The group is defined in the DSM-5, which reorganized the anxiety-disorder chapter (for example separating obsessive-compulsive and trauma-related disorders into their own chapters), and in the ICD-11 (anxiety or fear-related disorders, codes 6B00-6B0Z). Narrative reviews summarize clinical features and mechanisms, and the Global Burden of Disease studies quantify population impact.
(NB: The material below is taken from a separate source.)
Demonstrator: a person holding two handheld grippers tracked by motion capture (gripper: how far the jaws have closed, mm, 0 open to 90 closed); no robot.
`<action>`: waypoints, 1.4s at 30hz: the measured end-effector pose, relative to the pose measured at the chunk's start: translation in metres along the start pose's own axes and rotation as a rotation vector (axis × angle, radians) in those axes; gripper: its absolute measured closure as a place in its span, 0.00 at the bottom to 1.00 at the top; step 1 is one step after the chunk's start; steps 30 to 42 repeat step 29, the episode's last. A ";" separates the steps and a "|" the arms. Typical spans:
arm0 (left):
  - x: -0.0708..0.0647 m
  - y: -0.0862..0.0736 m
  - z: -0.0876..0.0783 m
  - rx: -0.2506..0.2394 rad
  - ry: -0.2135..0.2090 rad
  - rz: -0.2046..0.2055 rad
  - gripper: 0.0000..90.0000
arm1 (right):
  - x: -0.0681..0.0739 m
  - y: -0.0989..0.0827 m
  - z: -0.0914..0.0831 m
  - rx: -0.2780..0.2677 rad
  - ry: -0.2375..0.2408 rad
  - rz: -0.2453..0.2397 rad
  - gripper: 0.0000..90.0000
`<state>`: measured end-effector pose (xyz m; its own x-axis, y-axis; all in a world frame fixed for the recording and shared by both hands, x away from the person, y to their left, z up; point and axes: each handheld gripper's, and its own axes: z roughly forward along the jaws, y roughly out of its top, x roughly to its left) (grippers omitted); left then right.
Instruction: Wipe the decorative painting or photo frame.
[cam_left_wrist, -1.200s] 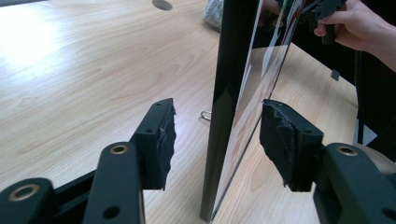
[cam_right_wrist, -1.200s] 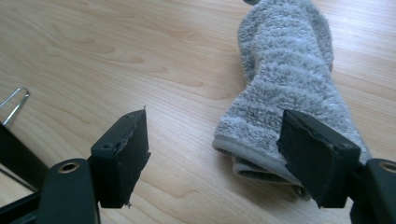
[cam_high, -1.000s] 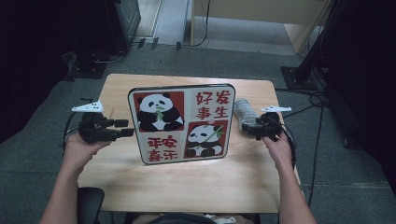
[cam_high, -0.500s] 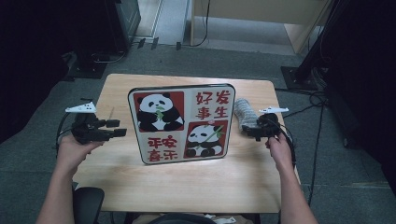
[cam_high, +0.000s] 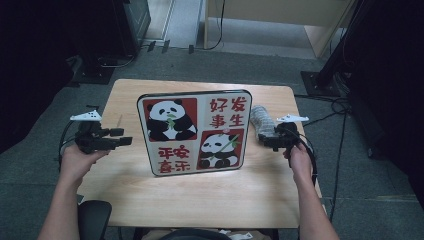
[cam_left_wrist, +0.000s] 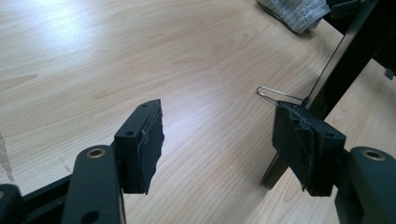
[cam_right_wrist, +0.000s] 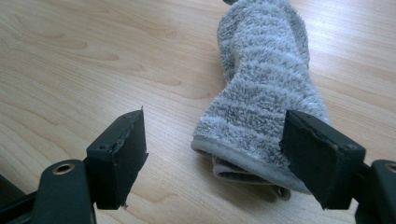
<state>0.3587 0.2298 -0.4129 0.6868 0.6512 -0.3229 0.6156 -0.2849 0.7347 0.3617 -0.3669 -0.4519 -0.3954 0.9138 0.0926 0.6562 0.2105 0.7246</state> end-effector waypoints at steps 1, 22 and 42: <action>0.001 0.000 0.000 0.001 0.006 0.001 0.38 | 0.000 0.000 -0.001 -0.005 0.002 0.003 0.25; 0.004 -0.002 0.008 0.026 0.056 0.002 0.37 | -0.003 -0.002 -0.003 -0.007 0.031 -0.017 0.25; 0.005 -0.003 0.009 0.027 0.052 -0.004 0.35 | -0.005 -0.001 -0.003 -0.007 0.045 -0.009 0.24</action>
Specific management recommendations are issued by national bodies and lie outside this reference entry.

History

Concepts such as anxiety neurosis and phobia have a long history in psychiatry, but the modern grouping was shaped by twentieth-century nosology; the DSM-III introduced operationalized anxiety-disorder categories, and subsequent editions, including the DSM-5, refined their organization, while learning-theory and neurobiological research progressively clarified mechanisms of fear and avoidance.

Debates

How should the anxiety-related disorders be grouped?
The DSM-5 moved obsessive-compulsive and post-traumatic conditions out of the anxiety-disorders chapter, and the boundaries among generalized anxiety, depression, and other fear-related disorders remain a subject of nosological discussion.

Related topics

Seminal works

  • craske-stein-2016
  • morrison-heimberg-2013
  • vos-2022

Frequently asked questions

When does anxiety become a disorder?
Anxiety is a normal, often adaptive response to threat; it is considered a disorder when it is excessive and out of proportion to the situation, persists over time, and causes clinically significant distress or impairment in functioning.
How does this entry relate to the other anxiety-disorders entry in the atlas?
This entry presents anxiety disorders from the family-medicine reference perspective, while a separate atlas node treats them under the specialist psychiatric classification; the two are cross-linked as neighbours rather than duplicated.